While nutrition science can seem mercurial, the truth is that it is simply evolving. This has created new twists in the saturated-fat debate because we have the ability to take a closer look at different types of saturated fat, found in different foods, and how they affect us. Take dairy fat, for example.

Long-term studies that look at food habits suggest that intake of dairy foods, both lower fat and higher fat, either have no effect on risk of cardiovascular disease, or are associated with a lower risk. Fermented dairy (yogurt and cheese) is most favorable.

Short-term clinical studies suggest that whole-fat dairy foods don’t tend to raise blood cholesterol, even though they contain saturated fat. Butter, however, has not been vindicated.

Clinical studies show a significant difference between butter and other higher-fat dairy foods on blood cholesterol. In a nutshell, hard cheese and even heavy cream had a neutral or beneficial effect on cholesterol, but equivalent amounts of butter (measured as calories or as grams of fat) had a detrimental effect.

The cream vs. butter study used 40 grams of milk fat each day, the equivalent of 5 cups of whole milk or almost half a stick of butter. You might want to put down that Bulletproof Coffee (coffee blended with a huge hunk of butter).

So what’s the difference between butter and other types of full-fat dairy? It may be differences in calcium and protein (butter is extremely low in both), or it may be how the fat is carried in the food. Dairy fat is typically enclosed in a milk fat globule membrane (MFGM), which is rich in proteins and phospholipids (a type of fat) and may have health benefits. Butter is low in MFGM.

As Dr. Dariush Mozaffarian, dean of the Tufts University’s Friedman School of Nutrition Science & Policy, wrote in a review of dietary policy in the January 12 issue of the journal Circulation: “The current science supports consuming more yogurt and possibly cheese; with the choice between low-fat versus whole-fat being personal preference, pending further investigation.”

A few more tips:

It’s still wise to heed the advice of the 2015-2020 Dietary Guidelines for Americans to keep saturated fat under 10 percent of calories. You don’t have to limit total fat, but go for polyunsaturated and monounsaturated fats, such as avocados, nuts, seeds, olive oil and fatty fish, because those have demonstrated benefits for health.

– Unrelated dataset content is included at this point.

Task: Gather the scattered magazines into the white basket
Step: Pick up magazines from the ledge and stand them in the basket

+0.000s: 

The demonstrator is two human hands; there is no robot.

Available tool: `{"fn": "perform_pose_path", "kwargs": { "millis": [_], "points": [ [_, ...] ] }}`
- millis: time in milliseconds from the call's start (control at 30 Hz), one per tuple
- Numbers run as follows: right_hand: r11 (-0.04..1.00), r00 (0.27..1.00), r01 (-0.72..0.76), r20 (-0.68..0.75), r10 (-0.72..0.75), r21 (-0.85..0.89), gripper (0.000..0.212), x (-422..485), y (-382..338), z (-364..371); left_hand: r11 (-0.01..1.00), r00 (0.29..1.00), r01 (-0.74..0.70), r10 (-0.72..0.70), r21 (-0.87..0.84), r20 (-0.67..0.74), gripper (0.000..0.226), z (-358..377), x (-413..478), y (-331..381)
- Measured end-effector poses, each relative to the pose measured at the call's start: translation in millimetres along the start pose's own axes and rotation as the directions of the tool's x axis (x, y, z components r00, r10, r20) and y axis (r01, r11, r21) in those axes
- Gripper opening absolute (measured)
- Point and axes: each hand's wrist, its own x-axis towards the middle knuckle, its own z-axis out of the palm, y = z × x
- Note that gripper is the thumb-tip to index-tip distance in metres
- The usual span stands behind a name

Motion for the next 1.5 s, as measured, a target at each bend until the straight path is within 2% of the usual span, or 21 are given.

Think big picture. Are you eating lots of plants (vegetables, fruit, pulses, whole grains)? Are you minimizing sugar and white flour? Are you getting your protein from a variety of food sources?

If you love butter, use it sparingly where it counts the most to add flavor, but turn to more healthful fats for most of your cooking and baking needs.

Remember: Full-fat dairy has more calories than lower-fat forms.